FIELD WORK CRITERIA AND STRATEGIES

The study began in the physiological puerperium ward of the Gynecology and Obstetrics Division of the Hospital Civil de Guadalajara. Mothers were invited to participate after researchers (E.G.M., N.M.E.) promoted the practice of at least six months of full breastfeeding. We clarified that we were interested in including all the mothers who wanted to participate regardless of the mode of feeding that they chose for their infants. After the mothers signed the informed consent form, we began collecting demographic, socioeconomic, and educational dietary variables; the mothers were then contacted after a period of one month to describe the type of feeding they had chosen for their infants. Those who agreed to participate had scheduled appointments at 16 weeks postpartum.
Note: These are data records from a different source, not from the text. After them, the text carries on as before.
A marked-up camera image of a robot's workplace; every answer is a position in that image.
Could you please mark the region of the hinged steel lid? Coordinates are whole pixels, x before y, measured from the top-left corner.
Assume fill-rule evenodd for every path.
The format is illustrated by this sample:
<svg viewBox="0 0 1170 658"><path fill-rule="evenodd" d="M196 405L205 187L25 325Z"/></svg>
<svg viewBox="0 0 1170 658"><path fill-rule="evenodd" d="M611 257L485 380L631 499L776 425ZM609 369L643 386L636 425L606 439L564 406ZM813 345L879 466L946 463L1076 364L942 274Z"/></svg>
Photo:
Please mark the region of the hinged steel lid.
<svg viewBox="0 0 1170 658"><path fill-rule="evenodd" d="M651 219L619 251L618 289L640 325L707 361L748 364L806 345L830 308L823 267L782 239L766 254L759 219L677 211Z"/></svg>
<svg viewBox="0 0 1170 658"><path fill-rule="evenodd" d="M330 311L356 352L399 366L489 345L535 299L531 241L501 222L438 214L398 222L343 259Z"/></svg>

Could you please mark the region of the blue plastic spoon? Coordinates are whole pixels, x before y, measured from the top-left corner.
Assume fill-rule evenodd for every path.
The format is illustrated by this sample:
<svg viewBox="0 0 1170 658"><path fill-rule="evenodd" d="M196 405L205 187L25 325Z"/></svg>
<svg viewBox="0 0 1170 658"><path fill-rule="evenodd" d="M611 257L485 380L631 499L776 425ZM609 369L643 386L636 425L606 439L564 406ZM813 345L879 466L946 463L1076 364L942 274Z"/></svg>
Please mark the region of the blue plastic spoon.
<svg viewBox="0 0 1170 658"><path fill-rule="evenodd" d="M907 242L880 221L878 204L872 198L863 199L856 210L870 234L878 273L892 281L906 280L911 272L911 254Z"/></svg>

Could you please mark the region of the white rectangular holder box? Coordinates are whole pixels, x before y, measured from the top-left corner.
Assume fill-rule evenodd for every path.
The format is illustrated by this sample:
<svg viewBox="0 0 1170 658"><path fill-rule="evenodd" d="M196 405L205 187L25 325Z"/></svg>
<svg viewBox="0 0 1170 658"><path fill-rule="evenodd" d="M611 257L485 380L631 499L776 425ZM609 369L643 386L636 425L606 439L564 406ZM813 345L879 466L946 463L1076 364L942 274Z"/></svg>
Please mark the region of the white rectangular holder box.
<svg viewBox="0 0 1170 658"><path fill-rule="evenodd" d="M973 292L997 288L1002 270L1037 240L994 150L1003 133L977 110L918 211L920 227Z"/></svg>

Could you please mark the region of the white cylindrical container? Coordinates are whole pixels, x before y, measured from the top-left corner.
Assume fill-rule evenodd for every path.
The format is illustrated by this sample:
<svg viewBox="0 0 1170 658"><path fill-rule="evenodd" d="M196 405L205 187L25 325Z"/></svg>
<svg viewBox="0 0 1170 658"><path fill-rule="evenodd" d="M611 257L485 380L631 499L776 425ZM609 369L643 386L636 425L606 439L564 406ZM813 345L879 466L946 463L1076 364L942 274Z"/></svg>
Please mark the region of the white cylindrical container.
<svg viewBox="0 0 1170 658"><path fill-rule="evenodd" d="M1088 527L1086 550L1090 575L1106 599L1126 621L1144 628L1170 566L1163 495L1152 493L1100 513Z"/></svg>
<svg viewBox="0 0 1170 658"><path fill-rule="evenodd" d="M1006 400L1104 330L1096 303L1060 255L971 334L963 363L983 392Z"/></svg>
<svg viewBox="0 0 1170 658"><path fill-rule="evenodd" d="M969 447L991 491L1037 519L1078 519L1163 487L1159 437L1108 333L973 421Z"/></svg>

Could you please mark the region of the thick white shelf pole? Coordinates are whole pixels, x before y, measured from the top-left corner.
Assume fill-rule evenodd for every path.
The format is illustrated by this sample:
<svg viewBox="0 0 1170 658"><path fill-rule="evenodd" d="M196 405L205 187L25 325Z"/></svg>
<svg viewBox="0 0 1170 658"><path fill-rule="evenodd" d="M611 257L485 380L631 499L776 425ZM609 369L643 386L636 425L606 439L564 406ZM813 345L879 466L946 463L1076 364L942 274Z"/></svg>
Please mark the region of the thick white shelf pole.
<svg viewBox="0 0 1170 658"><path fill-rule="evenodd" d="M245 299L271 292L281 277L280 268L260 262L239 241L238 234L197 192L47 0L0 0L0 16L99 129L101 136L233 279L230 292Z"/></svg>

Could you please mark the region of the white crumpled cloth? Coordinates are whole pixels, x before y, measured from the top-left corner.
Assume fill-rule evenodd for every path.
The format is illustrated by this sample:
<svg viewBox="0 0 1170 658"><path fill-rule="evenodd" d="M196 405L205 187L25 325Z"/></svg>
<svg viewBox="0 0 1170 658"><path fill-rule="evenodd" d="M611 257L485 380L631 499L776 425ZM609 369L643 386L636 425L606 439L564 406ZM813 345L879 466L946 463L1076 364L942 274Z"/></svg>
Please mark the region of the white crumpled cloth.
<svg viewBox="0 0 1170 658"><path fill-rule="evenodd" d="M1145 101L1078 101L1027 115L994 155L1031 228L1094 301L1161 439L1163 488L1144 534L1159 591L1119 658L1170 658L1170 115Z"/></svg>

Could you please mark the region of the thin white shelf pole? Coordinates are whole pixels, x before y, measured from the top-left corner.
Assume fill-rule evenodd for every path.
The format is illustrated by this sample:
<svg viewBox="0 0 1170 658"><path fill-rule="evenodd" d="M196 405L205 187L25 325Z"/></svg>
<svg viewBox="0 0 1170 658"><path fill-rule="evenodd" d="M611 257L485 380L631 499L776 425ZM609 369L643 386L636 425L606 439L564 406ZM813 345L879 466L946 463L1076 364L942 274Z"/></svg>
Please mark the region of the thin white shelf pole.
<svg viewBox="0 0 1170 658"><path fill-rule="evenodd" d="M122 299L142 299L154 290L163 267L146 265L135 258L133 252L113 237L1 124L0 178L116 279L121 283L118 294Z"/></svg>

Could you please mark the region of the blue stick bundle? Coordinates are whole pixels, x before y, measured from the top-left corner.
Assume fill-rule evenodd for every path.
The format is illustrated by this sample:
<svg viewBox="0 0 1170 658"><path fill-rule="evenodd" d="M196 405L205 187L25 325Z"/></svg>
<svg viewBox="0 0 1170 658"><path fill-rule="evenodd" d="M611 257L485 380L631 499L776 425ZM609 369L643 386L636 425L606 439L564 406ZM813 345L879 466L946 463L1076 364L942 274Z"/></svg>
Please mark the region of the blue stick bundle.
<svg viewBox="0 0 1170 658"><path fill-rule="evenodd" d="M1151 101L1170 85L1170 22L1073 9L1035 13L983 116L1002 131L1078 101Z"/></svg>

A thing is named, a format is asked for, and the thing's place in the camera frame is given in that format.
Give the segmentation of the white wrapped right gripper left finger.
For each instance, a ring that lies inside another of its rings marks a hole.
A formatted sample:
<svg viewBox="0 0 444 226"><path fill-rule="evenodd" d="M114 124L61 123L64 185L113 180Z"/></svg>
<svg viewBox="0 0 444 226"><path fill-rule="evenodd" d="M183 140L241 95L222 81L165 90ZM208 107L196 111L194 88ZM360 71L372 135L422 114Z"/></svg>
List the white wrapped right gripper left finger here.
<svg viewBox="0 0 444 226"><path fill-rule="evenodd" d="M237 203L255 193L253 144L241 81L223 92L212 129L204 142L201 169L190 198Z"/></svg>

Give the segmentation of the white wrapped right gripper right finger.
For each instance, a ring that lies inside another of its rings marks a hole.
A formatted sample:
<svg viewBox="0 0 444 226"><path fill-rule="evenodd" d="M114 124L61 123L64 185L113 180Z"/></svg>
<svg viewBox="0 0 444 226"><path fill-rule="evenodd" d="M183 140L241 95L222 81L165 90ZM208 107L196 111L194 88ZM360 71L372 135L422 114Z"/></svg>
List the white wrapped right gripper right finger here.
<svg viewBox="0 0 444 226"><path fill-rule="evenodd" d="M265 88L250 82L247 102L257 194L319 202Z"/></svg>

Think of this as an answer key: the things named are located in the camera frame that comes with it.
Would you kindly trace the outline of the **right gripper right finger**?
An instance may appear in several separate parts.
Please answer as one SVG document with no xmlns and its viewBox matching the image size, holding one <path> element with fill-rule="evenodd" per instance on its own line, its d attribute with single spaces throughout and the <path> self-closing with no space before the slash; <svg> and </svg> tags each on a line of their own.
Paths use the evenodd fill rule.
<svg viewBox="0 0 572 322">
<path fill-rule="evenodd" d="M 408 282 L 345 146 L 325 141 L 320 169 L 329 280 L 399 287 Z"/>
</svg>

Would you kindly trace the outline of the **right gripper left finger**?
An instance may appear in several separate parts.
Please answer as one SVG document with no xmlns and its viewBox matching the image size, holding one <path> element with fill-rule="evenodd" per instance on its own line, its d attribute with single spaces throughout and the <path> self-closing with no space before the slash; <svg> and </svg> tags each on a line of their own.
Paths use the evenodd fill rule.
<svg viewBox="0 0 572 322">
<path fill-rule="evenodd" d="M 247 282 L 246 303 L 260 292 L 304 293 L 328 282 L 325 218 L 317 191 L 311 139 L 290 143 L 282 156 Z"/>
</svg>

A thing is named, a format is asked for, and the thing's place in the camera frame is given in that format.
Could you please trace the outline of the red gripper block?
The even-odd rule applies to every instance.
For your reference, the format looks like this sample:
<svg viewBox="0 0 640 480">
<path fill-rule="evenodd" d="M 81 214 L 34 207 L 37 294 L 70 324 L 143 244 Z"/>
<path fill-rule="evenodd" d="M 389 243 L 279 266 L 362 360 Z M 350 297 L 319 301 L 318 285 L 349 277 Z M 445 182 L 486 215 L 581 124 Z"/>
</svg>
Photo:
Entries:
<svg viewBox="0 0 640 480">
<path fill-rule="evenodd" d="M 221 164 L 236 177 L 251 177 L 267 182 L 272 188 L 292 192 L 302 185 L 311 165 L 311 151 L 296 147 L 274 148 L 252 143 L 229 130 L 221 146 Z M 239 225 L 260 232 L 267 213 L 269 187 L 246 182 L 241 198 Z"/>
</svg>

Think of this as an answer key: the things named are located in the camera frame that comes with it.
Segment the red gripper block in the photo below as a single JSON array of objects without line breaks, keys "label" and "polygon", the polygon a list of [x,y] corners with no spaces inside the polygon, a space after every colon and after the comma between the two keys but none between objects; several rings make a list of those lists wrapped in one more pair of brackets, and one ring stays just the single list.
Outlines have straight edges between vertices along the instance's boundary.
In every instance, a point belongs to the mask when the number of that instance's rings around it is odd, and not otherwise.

COLLECTION OF INFORMATION, DATABASES, AND COMPUTER PROGRAMS

Information on general, demographic, socioeconomic and educational level was captured on collection sheets specifically designed for the protocol. After the information was obtained, the database was elaborated and captured, and the statistical analysis was performed with SPSS version 24 software.

STATISTICAL ANALYSIS

Levene's test was used to assess equality of variances for two or more groups, and Shapiro-Wilk and Kolmogorov-Smirnov tests were used for exploring the normality of distributions. The Kruskal-Wallis test was used to identify significant associations between variables of various proportions. In variables with non-normal distribution, the Mann-Whitney U test on samples was used. We also used the Chi-square test and odds ratio (95% confidence interval) to estimate the associations and the epidemiological significance of the data.

ETHICAL CONSIDERATIONS

The recommendations of the Declaration of Helsinki were followed in its last amendment during the 64th Annual Assembly organized by the World Medical Association, 2013. The protocol was applied to each of the participating dyads that met the inclusion criteria after the mother gave her authorization by signing the informed consent. The protocol was approved by the Committees of Bioethics and Research of the Hospital Civil de Guadalajara (CI-01314).

RESULTS

The total sample comprised 170 dyads, 70 females (41.2%) and 100 males (58.8%). Of the total sample, 74 (43.5%) received FBF, 57 PBF (33.5%) and 39 (22.9%) HMS. Of the total group of females, 22 (31.4%) received FBF, 24 (34.2%) PBF and 22 (34.2%) HMS; of the total group of males 52 (52%) received FBF, 33 (33%) PBF and 15 (15%) HMS. Table 1 shows that in females the age of the parents, number of members in the family and economic characteristics were similar in the three types of feeding, and there were no significant differences. Table 2 shows that in males, the expenditure on food (p = 0.020) and per capita food expenditure as a percentage of the minimum wage (p = 0.026) was significantly higher in the group of PBF than in the FBF and the HMS. Specifically, the monthly expenditure on food was higher in PBF vs FBF (p = 0.035) and in PBF vs HMS (p = 0.011); per capita food expenditure (percentage of minimum salary) was higher in PBF than in FBF (p = 0.050) and in PBF vs HMS (p = 0.010). The amount in Mexican pesos for feeding per capita was higher in PBF than in FBF (p = 0.050) and in PBF vs HMS (p = 0.010). These data presuppose greater purchasing power of income distribution in mothers who give PBF.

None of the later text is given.